◆ Task requirements:
Without skipping a line, reproduce the entries exactly.

◆ Data for this exercise:
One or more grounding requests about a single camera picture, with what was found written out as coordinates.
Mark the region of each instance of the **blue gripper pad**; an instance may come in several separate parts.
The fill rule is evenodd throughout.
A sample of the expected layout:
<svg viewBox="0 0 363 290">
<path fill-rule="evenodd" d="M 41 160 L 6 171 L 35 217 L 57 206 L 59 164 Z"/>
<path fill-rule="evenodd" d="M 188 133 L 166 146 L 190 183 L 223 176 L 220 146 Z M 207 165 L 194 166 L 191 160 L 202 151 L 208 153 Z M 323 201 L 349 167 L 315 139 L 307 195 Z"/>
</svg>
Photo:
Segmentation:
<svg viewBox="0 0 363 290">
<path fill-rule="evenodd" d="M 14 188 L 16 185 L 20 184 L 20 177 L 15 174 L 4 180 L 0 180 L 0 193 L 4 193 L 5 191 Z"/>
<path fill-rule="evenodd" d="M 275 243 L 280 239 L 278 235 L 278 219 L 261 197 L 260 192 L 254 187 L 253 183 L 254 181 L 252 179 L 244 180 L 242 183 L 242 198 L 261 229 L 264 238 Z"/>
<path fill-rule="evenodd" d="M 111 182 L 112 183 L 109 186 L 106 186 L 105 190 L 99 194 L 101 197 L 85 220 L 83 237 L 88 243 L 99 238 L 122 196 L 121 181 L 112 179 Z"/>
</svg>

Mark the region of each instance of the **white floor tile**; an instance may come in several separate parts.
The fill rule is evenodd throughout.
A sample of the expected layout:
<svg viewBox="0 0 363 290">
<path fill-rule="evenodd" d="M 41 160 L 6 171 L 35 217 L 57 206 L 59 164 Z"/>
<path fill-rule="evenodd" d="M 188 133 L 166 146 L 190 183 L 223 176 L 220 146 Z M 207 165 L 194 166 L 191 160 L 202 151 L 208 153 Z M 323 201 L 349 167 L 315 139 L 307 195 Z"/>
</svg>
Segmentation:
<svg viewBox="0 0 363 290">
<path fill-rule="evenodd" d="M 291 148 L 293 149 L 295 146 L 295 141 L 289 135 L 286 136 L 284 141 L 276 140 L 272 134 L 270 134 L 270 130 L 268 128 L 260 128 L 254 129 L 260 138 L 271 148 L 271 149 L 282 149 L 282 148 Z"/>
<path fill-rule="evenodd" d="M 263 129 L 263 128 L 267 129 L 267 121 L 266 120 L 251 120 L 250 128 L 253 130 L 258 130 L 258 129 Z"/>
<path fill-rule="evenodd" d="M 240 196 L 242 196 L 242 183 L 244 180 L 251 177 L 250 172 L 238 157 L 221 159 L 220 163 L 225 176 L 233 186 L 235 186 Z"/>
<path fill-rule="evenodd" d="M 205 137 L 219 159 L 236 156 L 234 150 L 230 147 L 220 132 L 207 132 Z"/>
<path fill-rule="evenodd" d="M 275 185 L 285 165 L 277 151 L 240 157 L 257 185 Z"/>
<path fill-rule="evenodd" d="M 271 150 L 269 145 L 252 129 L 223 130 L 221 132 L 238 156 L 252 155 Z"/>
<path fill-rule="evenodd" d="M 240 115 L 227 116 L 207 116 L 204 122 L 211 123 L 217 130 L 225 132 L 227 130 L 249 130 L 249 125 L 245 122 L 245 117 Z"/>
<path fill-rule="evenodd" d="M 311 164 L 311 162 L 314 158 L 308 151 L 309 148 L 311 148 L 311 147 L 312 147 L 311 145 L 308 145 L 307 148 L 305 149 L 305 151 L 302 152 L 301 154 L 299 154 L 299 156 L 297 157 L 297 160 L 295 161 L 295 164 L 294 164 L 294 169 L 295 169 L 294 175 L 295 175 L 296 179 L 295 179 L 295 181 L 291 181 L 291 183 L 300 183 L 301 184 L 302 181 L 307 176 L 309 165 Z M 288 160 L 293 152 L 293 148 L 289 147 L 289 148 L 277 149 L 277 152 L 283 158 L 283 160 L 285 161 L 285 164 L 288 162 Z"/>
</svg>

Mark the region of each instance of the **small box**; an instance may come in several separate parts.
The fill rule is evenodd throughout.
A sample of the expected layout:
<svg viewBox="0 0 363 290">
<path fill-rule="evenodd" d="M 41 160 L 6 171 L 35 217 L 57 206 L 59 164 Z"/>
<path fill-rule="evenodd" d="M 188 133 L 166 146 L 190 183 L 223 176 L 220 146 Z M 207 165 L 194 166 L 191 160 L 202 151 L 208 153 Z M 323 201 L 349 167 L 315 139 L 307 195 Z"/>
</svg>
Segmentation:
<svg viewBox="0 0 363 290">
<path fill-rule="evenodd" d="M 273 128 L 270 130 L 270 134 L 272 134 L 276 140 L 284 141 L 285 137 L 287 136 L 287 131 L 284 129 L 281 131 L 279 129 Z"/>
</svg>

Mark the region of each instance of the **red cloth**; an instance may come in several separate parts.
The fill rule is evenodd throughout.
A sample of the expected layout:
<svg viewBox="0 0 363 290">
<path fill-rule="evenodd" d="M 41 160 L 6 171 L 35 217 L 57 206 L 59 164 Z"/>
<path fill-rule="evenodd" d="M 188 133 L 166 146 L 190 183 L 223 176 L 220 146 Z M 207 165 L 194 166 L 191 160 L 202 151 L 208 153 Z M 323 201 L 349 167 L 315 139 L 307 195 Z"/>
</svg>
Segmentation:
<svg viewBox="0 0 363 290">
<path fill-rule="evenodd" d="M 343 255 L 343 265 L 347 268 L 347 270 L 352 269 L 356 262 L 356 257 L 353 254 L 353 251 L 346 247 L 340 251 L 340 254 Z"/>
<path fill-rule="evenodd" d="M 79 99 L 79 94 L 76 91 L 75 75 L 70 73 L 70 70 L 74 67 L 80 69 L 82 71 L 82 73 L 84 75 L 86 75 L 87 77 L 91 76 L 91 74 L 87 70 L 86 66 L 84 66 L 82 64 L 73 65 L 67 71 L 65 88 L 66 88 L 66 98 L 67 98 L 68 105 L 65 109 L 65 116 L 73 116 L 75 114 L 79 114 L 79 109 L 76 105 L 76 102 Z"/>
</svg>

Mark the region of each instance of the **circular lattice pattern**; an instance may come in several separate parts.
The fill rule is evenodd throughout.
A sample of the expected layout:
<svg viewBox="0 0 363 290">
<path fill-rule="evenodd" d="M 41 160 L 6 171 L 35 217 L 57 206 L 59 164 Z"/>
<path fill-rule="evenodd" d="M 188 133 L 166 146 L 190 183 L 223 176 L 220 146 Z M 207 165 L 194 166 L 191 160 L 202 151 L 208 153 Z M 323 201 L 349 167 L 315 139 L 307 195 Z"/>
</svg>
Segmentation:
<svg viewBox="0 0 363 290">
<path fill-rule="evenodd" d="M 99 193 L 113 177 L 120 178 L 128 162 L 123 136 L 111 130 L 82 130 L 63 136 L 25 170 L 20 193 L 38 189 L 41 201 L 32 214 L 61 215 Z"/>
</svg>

◆ Solution for this task:
One or more grounding requests about a single camera picture, with what was found written out as coordinates.
Mark the region of each instance of the **blue gripper pad**; an instance may come in several separate parts.
The fill rule is evenodd throughout.
A sample of the expected layout:
<svg viewBox="0 0 363 290">
<path fill-rule="evenodd" d="M 41 160 L 6 171 L 35 217 L 57 206 L 59 164 Z"/>
<path fill-rule="evenodd" d="M 188 133 L 166 146 L 190 183 L 223 176 L 220 146 Z M 207 165 L 194 166 L 191 160 L 202 151 L 208 153 Z M 323 201 L 349 167 L 315 139 L 307 195 Z"/>
</svg>
Photo:
Segmentation:
<svg viewBox="0 0 363 290">
<path fill-rule="evenodd" d="M 14 188 L 16 185 L 20 184 L 20 177 L 15 174 L 4 180 L 0 180 L 0 193 L 4 193 L 5 191 Z"/>
<path fill-rule="evenodd" d="M 275 243 L 280 239 L 278 235 L 278 219 L 261 197 L 260 192 L 254 187 L 253 183 L 254 181 L 252 179 L 244 180 L 242 183 L 242 198 L 261 229 L 264 238 Z"/>
<path fill-rule="evenodd" d="M 111 182 L 112 183 L 109 186 L 106 186 L 105 190 L 99 194 L 101 197 L 85 220 L 83 237 L 88 243 L 99 238 L 122 196 L 121 181 L 112 179 Z"/>
</svg>

Mark the region of each instance of the **white floor tile**; an instance may come in several separate parts.
The fill rule is evenodd throughout.
A sample of the expected layout:
<svg viewBox="0 0 363 290">
<path fill-rule="evenodd" d="M 41 160 L 6 171 L 35 217 L 57 206 L 59 164 Z"/>
<path fill-rule="evenodd" d="M 188 133 L 166 146 L 190 183 L 223 176 L 220 146 Z M 207 165 L 194 166 L 191 160 L 202 151 L 208 153 Z M 323 201 L 349 167 L 315 139 L 307 195 Z"/>
</svg>
Segmentation:
<svg viewBox="0 0 363 290">
<path fill-rule="evenodd" d="M 291 148 L 293 149 L 295 146 L 295 141 L 289 135 L 286 136 L 284 141 L 276 140 L 272 134 L 270 134 L 270 130 L 268 128 L 260 128 L 254 129 L 260 138 L 271 148 L 271 149 L 282 149 L 282 148 Z"/>
<path fill-rule="evenodd" d="M 263 129 L 263 128 L 267 129 L 267 121 L 266 120 L 251 120 L 250 128 L 253 130 L 258 130 L 258 129 Z"/>
<path fill-rule="evenodd" d="M 240 196 L 242 196 L 242 183 L 244 180 L 251 177 L 250 172 L 238 157 L 221 159 L 220 163 L 225 176 L 233 186 L 235 186 Z"/>
<path fill-rule="evenodd" d="M 205 137 L 219 159 L 236 156 L 234 150 L 230 147 L 220 132 L 207 132 Z"/>
<path fill-rule="evenodd" d="M 275 185 L 285 165 L 277 151 L 240 157 L 257 185 Z"/>
<path fill-rule="evenodd" d="M 271 150 L 269 145 L 252 129 L 223 130 L 221 132 L 238 156 L 252 155 Z"/>
<path fill-rule="evenodd" d="M 240 115 L 227 116 L 207 116 L 204 122 L 211 123 L 217 130 L 225 132 L 227 130 L 249 130 L 249 125 L 245 122 L 245 117 Z"/>
<path fill-rule="evenodd" d="M 311 164 L 311 162 L 314 158 L 308 151 L 309 148 L 311 148 L 311 147 L 312 147 L 311 145 L 308 145 L 307 148 L 305 149 L 305 151 L 302 152 L 301 154 L 299 154 L 299 156 L 297 157 L 297 160 L 295 161 L 295 164 L 294 164 L 294 169 L 295 169 L 294 175 L 295 175 L 296 179 L 295 179 L 295 181 L 291 181 L 291 183 L 300 183 L 301 184 L 302 181 L 307 176 L 309 165 Z M 288 160 L 293 152 L 293 148 L 289 147 L 289 148 L 277 149 L 277 152 L 283 158 L 283 160 L 285 161 L 285 164 L 288 162 Z"/>
</svg>

Mark the region of each instance of the **small box**; an instance may come in several separate parts.
The fill rule is evenodd throughout.
A sample of the expected layout:
<svg viewBox="0 0 363 290">
<path fill-rule="evenodd" d="M 41 160 L 6 171 L 35 217 L 57 206 L 59 164 Z"/>
<path fill-rule="evenodd" d="M 188 133 L 166 146 L 190 183 L 223 176 L 220 146 Z M 207 165 L 194 166 L 191 160 L 202 151 L 208 153 Z M 323 201 L 349 167 L 315 139 L 307 195 Z"/>
</svg>
Segmentation:
<svg viewBox="0 0 363 290">
<path fill-rule="evenodd" d="M 273 128 L 270 130 L 270 134 L 272 134 L 276 140 L 284 141 L 285 137 L 287 136 L 287 131 L 284 129 L 281 131 L 279 129 Z"/>
</svg>

Mark the region of each instance of the **red cloth**; an instance may come in several separate parts.
The fill rule is evenodd throughout.
A sample of the expected layout:
<svg viewBox="0 0 363 290">
<path fill-rule="evenodd" d="M 41 160 L 6 171 L 35 217 L 57 206 L 59 164 Z"/>
<path fill-rule="evenodd" d="M 188 133 L 166 146 L 190 183 L 223 176 L 220 146 Z M 207 165 L 194 166 L 191 160 L 202 151 L 208 153 Z M 323 201 L 349 167 L 315 139 L 307 195 Z"/>
</svg>
Segmentation:
<svg viewBox="0 0 363 290">
<path fill-rule="evenodd" d="M 343 255 L 343 265 L 347 268 L 347 270 L 352 269 L 356 262 L 356 257 L 353 254 L 353 251 L 346 247 L 340 251 L 340 254 Z"/>
<path fill-rule="evenodd" d="M 79 99 L 79 94 L 76 91 L 75 75 L 70 73 L 70 70 L 74 67 L 80 69 L 82 71 L 82 73 L 84 75 L 86 75 L 87 77 L 91 76 L 91 74 L 87 70 L 86 66 L 84 66 L 82 64 L 73 65 L 67 71 L 65 88 L 66 88 L 66 98 L 67 98 L 68 105 L 65 109 L 65 116 L 73 116 L 75 114 L 79 114 L 79 109 L 76 105 L 76 102 Z"/>
</svg>

Mark the region of each instance of the **circular lattice pattern**; an instance may come in several separate parts.
The fill rule is evenodd throughout.
A sample of the expected layout:
<svg viewBox="0 0 363 290">
<path fill-rule="evenodd" d="M 41 160 L 6 171 L 35 217 L 57 206 L 59 164 Z"/>
<path fill-rule="evenodd" d="M 188 133 L 166 146 L 190 183 L 223 176 L 220 146 Z M 207 165 L 194 166 L 191 160 L 202 151 L 208 153 Z M 323 201 L 349 167 L 315 139 L 307 195 Z"/>
</svg>
Segmentation:
<svg viewBox="0 0 363 290">
<path fill-rule="evenodd" d="M 99 193 L 113 177 L 120 178 L 128 162 L 123 136 L 111 130 L 82 130 L 63 136 L 25 170 L 20 193 L 38 189 L 41 201 L 32 214 L 61 215 Z"/>
</svg>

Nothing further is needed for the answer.